Le gouvernement, pour freiner la croissance des dépenses de santé, va doubler de 100 à 200 euros par an le montant maximum des franchises payées par les assurés sociaux sur les boîtes de médicaments, actes paramédicaux, transports et consultations médicales.
" Nous doublons ce plafond qui n'a pas évolué depuis 20 ans ", a annoncé jeudi la ministre de la Santé, Stéphanie Rist, sur RMC, ajoutant qu'un décret était en préparation pour mettre en oeuvre la mesure sans préciser quand exactement elle entrerait en vigueur.
" Si vous êtes quelqu'un qui a une maladie chronique, en moyenne, c'est 78 euros par an actuellement " payé par l'assuré, " donc si on double, on peut estimer qu'il sera plutôt à 150 qu'à 200 euros ", a précisé la ministre au sujet de l'impact pour les Français.
Elle a justifié le choix du gouvernement par la nécessité de trouver des ressources pour " continuer à investir dans notre hôpital ", pour " l'accès aux soins " et pour pouvoir toujours développer " les médicaments les plus efficaces ".
Elle n'a pas indiqué le montant d'économies escompté pour l'Assurance maladie. Selon le journal économique Les Echos, la mesure, déjà envisagée par le gouvernement Bayrou avant d'être rejetée, rapporterait 750 millions d'euros.
Dans la pratique, la mesure annoncée par le gouvernement recouvre deux plafonds différents.
Le gouvernement veut désormais limiter à 100 euros, contre 50 actuellement, les franchises payées par les assurés sociaux sur les boîtes de médicament (1 euro par boîte), les actes paramédicaux (1 euro par acte) et les transports (4 euros par transport).
Il veut également limiter à 100 euros, contre 50 actuellement, les " participations forfaitaires " réglées par les assurés sur les consultations médicales (2 euros à chaque consultation, examen de radiologie ou analyse de biologie médicale).
" Il y a 18 millions de Français qui ne payent pas ces plafonds puisqu'ils sont soit fragiles financièrement, ils ont la complémentaire santé solidaire, soit ce sont des femmes enceintes, soit ce sont des mineurs ", a indiqué Mme Rist pour prévenir les critiques devant cette majoration de contribution demandée aux assurés sociaux.

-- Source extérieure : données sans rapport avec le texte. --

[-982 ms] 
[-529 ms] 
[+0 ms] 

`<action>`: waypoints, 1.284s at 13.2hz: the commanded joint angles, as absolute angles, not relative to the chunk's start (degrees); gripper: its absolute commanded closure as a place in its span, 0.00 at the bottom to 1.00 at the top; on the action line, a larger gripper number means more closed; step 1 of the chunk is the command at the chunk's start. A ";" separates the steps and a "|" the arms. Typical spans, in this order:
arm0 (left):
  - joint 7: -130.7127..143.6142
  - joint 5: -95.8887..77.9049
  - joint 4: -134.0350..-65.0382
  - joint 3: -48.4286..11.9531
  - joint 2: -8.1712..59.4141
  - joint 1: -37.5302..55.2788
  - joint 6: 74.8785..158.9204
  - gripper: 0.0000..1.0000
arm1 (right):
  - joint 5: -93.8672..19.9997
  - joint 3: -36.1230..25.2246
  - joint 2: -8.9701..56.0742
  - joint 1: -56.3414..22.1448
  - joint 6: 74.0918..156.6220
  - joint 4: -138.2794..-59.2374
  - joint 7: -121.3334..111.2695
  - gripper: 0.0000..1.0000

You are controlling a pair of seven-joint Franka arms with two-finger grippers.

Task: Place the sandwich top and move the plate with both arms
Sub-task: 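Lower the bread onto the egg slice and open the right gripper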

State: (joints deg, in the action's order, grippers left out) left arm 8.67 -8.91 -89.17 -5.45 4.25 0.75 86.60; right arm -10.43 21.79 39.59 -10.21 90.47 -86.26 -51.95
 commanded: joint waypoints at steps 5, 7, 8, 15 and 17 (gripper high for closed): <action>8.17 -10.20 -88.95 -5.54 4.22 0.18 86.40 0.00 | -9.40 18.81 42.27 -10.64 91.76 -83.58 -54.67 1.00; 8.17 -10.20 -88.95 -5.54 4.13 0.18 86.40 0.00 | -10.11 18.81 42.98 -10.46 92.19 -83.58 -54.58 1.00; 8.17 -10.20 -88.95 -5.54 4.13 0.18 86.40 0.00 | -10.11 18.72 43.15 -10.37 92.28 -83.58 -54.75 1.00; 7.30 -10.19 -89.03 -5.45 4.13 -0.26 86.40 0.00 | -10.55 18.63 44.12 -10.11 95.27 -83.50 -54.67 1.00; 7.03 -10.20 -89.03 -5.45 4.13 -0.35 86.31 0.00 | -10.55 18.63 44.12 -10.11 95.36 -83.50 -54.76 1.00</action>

" Le contraire de la justice sociale "
Mais la mesure a immédiatement été dénoncée côté syndical.
" On s'attendait à des sales coups pendant l'été, c'était implicite dans (...) l'annonce de chercher un milliard de coupes sur la "Sécu" dès 2026 " faite par le gouvernement en juillet, a dénoncé Denis Gravouil, de la CGT. " Ce sont des restes à charge pour les plus fragiles, on continue le déshabillage de la Sécurité sociale. Il faudra être riche pour pouvoir aller régulièrement chez le médecin. C'est vraiment le contraire de la justice sociale ", a-t-il estimé.
Dominique Corona, secrétaire général adjoint de l'Unsa, a lui aussi jugé " scandaleux " une mesure qui va toucher " ceux qui vont le plus souvent, malheureusement, chez le médecin ".
" Il aurait été plus sage, de la part du gouvernement, d'attendre le prochain budget de la Sécurité sociale (NDLR : à l'automne) pour tout mettre sur la table " et mettre également à contribution " les entreprises ", les " industries du médicament " ou " les professionnels de santé ", a-t-il indiqué à l'AFP.
A l'automne dernier, le gouvernement Lecornu avait prévu de doubler le montant des franchises elles-mêmes dans le budget de la Sécurité sociale pour 2026.
La franchise sur les boîtes de médicaments serait par exemple passée à deux euros. Mais le projet avait finalement été abandonné pendant les débats parlementaires, pour parvenir à un compromis sur le budget de la Sécurité sociale.
Le budget de la Sécurité sociale 2026 prévoit une augmentation des dépenses de santé (Ondam) de 3,1%, soit 8,2 milliards d'euros en 2026. En juillet, le comité d'alerte sur l'évolution de ces dépenses maladie a mis en garde contre un dérapage possible des dépenses de soins de ville en 2026.